The shared memory manager controls the common memory block. This manager is responsible for maintaining the consistency of the data, even when having multiple accesses over the same data points from different processes at the same time. Specifically, this block is responsible for:
  • Creating the configuration and simulation shared variables when a new simulation starts.
  • Saving or providing configuration parameter values to/from the configuration interface and the simulation engine.
  • Saving or providing simulation signal values to/from the SCADA communication process, the configuration interface, and the simulation engine.
In order to do that, the shared memory manager has a memory synchronization mechanism, so it ensures that the data points are consistent for the simulated models and for SCADA. This manager guarantees that one process does not change the data points of other processes in the middle of an execution step.
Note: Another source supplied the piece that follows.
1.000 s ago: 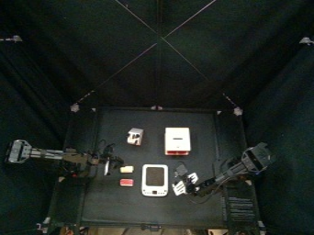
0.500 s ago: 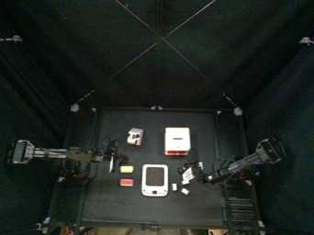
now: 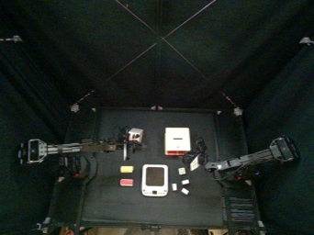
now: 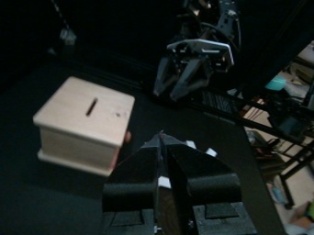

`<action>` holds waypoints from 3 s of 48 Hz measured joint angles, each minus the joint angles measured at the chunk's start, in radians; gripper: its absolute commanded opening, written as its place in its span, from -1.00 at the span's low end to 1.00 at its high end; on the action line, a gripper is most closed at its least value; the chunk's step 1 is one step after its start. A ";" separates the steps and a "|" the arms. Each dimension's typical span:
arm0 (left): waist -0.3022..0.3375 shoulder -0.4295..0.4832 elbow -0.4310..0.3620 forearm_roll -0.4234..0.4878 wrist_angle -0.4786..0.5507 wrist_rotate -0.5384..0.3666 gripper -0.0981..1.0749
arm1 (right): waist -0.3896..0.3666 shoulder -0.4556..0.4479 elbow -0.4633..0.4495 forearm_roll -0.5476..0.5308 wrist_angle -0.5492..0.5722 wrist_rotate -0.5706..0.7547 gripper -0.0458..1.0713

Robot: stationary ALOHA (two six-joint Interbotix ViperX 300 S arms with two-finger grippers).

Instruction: Grab drawer handle

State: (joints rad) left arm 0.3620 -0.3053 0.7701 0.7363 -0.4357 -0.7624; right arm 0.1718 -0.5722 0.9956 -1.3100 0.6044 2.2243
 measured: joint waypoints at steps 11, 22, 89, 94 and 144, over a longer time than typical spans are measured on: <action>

This manager work as follows:
  • If a simulator model modifies the value of a data point, this new value is immediately available for this model, but it is not immediately written into the common memory block. Thus, for SCADA and the rest of the modules, the data value has not been modified yet.
  • If the configuration interface or the SCADA communication process requests a write operation, this new value is stored in a temporary location, but not in the common memory block, until all the modules are synchronized at the end of the current simulation step. For example, if SCADA sends a run operation to a DER, no block will see this order, until the next simulation step is complete. This procedure guarantees data consistency, avoiding errors coming from a data change at the middle of an execution step.
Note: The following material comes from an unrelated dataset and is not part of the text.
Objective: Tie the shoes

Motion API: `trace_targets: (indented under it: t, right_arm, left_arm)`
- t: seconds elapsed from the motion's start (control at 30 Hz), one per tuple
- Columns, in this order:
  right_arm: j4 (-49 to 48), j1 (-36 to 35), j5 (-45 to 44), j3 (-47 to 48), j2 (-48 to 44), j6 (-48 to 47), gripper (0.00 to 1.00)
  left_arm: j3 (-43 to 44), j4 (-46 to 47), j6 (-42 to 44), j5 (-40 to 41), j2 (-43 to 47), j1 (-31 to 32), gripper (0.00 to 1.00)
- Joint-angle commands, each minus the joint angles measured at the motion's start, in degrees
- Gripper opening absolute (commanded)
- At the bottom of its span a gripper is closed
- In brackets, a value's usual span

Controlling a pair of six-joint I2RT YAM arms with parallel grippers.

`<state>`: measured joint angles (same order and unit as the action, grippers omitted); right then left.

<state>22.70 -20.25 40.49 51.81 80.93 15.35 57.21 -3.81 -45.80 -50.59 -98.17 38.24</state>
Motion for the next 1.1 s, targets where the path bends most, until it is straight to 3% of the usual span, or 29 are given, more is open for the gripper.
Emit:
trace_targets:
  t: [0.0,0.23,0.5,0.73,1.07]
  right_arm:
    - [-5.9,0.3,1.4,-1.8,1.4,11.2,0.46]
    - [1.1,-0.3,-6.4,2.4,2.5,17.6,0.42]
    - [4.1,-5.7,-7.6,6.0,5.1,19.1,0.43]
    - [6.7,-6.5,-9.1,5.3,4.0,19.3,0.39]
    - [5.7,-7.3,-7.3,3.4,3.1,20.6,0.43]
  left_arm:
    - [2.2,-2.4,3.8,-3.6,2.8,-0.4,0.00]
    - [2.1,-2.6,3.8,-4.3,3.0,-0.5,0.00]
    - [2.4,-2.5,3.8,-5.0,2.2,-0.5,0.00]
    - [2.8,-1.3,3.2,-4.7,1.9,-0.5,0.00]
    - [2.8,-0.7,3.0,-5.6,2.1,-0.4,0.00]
  • When an execution step is finished, the new data values are synchronized in the common memory block. In the same way, before executing a new simulation step, the simulation engine copies the data values into a temporary location in order to hold the new data values coming from SCADA and the configuration interface.
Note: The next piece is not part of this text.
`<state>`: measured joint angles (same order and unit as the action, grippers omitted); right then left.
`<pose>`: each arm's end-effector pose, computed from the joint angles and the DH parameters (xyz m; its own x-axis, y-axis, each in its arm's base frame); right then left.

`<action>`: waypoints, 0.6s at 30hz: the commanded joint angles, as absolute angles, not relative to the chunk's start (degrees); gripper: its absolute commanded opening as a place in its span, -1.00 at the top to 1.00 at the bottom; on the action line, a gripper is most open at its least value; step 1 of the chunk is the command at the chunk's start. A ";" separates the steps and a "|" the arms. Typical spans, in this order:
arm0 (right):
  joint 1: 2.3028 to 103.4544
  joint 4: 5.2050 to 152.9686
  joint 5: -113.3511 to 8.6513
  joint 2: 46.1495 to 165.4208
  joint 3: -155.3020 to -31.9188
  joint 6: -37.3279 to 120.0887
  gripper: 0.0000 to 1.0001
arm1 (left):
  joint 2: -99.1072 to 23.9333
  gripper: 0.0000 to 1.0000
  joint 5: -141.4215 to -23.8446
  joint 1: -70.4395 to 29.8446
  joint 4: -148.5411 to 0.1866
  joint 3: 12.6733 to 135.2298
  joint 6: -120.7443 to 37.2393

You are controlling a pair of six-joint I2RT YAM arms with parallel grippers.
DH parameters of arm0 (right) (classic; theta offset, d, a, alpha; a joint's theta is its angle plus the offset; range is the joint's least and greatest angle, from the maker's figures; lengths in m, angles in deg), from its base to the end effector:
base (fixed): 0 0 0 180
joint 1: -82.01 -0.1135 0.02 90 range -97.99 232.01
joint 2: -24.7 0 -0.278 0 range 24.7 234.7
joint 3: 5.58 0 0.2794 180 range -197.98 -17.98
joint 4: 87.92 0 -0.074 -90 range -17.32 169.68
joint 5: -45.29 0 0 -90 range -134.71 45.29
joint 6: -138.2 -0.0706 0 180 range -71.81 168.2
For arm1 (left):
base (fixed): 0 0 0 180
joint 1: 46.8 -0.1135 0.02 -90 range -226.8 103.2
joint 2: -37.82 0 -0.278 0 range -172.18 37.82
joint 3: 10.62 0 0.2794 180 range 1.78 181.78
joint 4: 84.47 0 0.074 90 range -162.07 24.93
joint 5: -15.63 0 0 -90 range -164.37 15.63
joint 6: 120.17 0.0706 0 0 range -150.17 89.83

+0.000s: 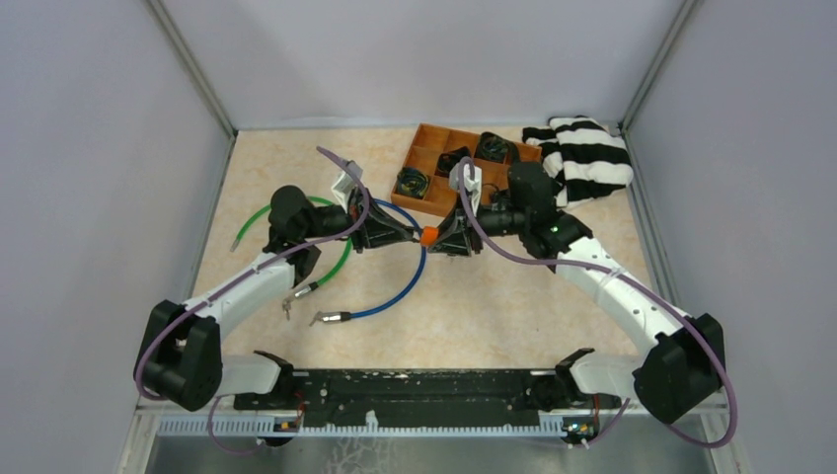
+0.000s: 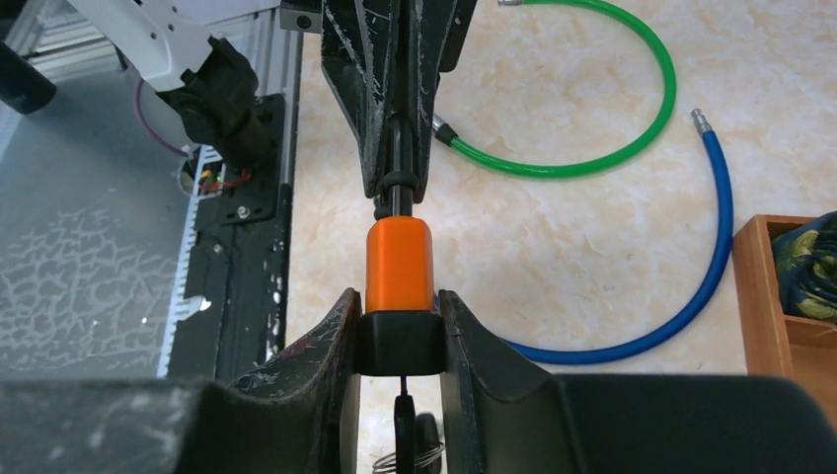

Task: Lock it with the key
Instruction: Lock the lock.

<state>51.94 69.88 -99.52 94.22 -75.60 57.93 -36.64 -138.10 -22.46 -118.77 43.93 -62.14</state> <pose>0.2382 0.2046 0.3340 -0.1555 -0.2026 -0.9668 -0.9864 0.0852 0.1408 0.2565 -0.1855 0.3123 -0.3235 -0.1109 -0.9397 0.9460 -0.0158 -0.3238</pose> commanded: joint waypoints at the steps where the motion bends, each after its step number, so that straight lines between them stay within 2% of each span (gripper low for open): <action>1: 52.13 78.56 -106.83 93.88 -76.06 51.29 1.00 | -36.01 1.00 -137.05 -22.71 -122.39 43.23 -59.58; 18: 52.15 84.25 -108.10 96.63 -77.27 45.03 1.00 | -36.64 1.00 -137.65 -22.46 -125.77 41.60 -61.58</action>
  • If a data point is written more than once from SCADA and/or from the configuration interface, the shared memory manager will only consider the last one, discarding the previous values.
Every data point has an identification name (ID), so it allows other processes to retrieve the data values from the common memory area. Thus, this ID must be unique.
This memory model is especially suitable for the development of Finite State Machine (FSM) models. This procedure and memory model allow the simulator to follow a strategy typically used in automation equipment, such as the Programmable Logic Controllers (PLCs), which have proven its robustness over the years.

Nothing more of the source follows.